35.The ex parte applicant contends that the 1st and 2nd respondents had an overarching duty to be reasonable in the assessments and apply proper judgment in arriving at any tax assessment. To buttress his contentions, the ex parte applicant has cited the writings of Edmund Biber in his article Revenue Administration: Taxpayer Audit Use of Indirect Method at page 9 and the case of Appeal No. 15 of 2017 Digital Box Limited vs Commissioner of Investigations & Enforcement.
36.The ex parte applicant cites the case of Hannah Wambui Githire vs Director of Public Prosecutions & 3 Others [2018] eKLR and urges the court to remedy the injustice caused against him and effectively dismiss the criminal proceedings against him.
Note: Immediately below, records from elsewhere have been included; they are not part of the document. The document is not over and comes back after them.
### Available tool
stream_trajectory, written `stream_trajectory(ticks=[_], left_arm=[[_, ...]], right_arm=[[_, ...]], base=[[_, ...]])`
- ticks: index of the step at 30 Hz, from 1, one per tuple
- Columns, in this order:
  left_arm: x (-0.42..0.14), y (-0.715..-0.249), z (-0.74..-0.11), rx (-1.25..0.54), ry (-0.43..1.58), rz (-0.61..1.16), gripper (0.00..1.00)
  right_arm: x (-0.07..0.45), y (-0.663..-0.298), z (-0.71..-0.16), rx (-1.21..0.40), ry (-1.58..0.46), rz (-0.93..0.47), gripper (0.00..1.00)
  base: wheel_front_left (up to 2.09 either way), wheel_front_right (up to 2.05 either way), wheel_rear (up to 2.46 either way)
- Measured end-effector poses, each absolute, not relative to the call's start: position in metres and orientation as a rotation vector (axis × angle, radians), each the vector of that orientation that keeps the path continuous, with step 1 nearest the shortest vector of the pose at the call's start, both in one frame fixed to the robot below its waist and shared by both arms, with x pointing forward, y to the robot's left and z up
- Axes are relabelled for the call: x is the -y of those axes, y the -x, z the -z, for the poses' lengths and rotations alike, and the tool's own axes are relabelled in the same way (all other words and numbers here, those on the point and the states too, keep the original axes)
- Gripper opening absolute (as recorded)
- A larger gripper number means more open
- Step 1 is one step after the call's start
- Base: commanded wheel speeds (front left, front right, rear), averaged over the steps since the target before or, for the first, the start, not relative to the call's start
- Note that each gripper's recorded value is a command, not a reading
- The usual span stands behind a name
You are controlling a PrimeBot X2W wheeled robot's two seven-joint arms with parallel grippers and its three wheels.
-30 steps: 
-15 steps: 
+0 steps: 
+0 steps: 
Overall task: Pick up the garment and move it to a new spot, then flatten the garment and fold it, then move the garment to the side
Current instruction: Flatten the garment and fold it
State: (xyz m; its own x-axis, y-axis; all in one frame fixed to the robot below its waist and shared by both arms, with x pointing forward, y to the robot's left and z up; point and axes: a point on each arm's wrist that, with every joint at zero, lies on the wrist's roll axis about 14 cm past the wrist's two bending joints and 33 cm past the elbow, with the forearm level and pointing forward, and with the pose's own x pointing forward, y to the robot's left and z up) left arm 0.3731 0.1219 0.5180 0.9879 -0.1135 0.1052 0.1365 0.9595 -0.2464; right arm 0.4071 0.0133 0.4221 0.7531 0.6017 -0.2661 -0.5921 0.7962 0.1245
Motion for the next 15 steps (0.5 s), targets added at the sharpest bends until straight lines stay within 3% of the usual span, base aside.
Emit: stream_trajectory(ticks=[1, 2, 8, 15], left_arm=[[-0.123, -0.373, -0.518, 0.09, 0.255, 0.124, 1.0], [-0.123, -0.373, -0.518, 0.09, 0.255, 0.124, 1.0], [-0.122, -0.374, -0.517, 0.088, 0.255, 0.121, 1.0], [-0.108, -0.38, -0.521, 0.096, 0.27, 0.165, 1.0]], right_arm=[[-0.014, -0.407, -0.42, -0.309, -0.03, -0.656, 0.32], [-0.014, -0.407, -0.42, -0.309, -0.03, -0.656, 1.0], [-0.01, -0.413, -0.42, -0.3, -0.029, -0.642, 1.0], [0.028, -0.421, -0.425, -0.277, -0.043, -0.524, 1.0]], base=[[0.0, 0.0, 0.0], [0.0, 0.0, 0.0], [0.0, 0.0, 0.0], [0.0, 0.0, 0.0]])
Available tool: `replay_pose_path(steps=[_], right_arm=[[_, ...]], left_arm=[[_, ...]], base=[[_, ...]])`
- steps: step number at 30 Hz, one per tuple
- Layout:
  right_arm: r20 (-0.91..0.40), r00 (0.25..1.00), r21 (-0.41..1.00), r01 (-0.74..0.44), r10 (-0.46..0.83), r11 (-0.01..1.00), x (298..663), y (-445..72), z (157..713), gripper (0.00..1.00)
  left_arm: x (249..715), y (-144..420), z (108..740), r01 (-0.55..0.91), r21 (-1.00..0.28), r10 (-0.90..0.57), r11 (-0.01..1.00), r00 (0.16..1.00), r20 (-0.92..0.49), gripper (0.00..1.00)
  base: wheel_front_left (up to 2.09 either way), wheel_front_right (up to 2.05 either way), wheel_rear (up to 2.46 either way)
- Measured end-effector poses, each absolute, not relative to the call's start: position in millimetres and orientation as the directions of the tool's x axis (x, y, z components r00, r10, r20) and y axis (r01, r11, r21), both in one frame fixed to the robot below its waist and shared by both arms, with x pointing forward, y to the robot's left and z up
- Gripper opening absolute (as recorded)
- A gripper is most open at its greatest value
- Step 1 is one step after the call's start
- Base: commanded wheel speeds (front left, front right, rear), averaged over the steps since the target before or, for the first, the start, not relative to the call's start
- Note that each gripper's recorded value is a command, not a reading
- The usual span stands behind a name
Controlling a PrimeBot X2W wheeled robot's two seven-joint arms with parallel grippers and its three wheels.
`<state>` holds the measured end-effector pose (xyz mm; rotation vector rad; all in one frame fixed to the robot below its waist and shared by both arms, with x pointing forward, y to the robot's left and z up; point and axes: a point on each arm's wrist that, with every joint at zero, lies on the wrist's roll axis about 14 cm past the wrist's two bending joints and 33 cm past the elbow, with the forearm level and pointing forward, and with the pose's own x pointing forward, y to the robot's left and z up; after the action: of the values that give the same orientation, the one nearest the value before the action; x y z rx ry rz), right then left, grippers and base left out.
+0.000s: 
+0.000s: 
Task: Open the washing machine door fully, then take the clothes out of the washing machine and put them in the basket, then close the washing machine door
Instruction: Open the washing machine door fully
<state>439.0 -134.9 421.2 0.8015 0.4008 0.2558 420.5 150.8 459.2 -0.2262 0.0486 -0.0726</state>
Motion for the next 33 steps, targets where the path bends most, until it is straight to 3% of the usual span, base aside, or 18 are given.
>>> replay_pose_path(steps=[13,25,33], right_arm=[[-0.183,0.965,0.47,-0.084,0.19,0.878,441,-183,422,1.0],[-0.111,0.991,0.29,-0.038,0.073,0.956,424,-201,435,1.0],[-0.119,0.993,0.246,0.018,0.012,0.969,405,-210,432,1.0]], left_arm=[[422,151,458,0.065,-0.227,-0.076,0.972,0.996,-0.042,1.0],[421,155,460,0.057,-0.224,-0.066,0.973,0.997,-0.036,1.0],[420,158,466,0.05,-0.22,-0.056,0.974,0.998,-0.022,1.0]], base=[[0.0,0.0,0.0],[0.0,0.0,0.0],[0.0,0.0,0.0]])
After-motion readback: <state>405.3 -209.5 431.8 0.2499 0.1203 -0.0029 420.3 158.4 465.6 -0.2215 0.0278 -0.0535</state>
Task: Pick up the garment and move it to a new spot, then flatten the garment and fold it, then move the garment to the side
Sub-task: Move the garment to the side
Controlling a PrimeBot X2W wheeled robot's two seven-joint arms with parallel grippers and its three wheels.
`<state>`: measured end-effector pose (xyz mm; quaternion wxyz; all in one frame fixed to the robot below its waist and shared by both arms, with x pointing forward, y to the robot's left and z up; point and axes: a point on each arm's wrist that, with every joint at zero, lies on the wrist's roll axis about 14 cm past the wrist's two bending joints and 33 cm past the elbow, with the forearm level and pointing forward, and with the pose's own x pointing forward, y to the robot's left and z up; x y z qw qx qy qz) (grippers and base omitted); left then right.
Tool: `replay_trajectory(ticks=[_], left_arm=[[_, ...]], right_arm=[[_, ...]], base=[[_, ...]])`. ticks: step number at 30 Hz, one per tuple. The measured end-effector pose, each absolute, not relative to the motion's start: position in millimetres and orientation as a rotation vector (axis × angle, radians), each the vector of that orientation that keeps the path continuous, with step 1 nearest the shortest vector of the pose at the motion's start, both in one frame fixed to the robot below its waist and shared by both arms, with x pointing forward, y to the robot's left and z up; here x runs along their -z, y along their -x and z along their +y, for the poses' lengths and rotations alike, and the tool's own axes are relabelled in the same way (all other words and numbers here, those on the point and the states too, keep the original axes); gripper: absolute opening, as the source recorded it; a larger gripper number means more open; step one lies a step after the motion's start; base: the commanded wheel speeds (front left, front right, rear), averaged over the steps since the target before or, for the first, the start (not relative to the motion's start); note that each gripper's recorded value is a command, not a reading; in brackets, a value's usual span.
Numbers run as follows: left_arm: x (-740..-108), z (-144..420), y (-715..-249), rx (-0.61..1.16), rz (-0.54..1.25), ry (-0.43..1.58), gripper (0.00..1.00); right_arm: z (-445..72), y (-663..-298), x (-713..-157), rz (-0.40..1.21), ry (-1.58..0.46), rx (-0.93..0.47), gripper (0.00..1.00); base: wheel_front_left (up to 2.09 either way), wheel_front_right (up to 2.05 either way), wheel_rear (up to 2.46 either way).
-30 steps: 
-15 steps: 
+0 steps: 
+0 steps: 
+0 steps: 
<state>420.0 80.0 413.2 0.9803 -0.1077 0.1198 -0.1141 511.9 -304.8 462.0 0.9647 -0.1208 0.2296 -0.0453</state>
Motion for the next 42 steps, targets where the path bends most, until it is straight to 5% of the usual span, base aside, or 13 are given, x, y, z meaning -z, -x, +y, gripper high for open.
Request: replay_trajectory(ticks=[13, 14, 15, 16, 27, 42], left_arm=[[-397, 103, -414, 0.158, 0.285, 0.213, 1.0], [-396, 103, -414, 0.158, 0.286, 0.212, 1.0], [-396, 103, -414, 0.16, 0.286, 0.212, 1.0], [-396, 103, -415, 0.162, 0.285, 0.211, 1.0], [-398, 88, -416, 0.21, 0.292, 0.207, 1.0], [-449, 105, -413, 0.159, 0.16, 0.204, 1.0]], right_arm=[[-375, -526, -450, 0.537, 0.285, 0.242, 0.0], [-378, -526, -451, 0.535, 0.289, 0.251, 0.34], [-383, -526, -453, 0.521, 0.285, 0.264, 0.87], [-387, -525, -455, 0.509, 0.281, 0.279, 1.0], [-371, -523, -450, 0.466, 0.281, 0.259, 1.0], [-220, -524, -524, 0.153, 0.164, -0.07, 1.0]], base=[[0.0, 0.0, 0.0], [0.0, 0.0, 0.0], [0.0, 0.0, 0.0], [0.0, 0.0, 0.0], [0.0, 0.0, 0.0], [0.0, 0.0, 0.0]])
The Respondents’ Submissions
37.The respondents submit that the import of Section 80 of the Tax Procedures Act is that the commissioner must elect to either impose a penalty or prosecute an offence relating to tax liability. The respondents contend that the ex parte applicant has not stated that he was made to pay any penalty, which would act as a bar to prosecution. Further, the respondents contend that the issue of payment of penalties as a bar to prosecution is a point of law which is equivalent to plea of autrovois acquit/convict or Article 50(2)(o) of the Constitution of Kenya, 2010 to which the ex parte applicant ought to have raised at the first instant during his arraignment before the court. As such, the respondents contend that section 80 of the Tax Procedures Act, 2015 is not applicable in the instant case since no penalty was imposed on the ex parte applicant.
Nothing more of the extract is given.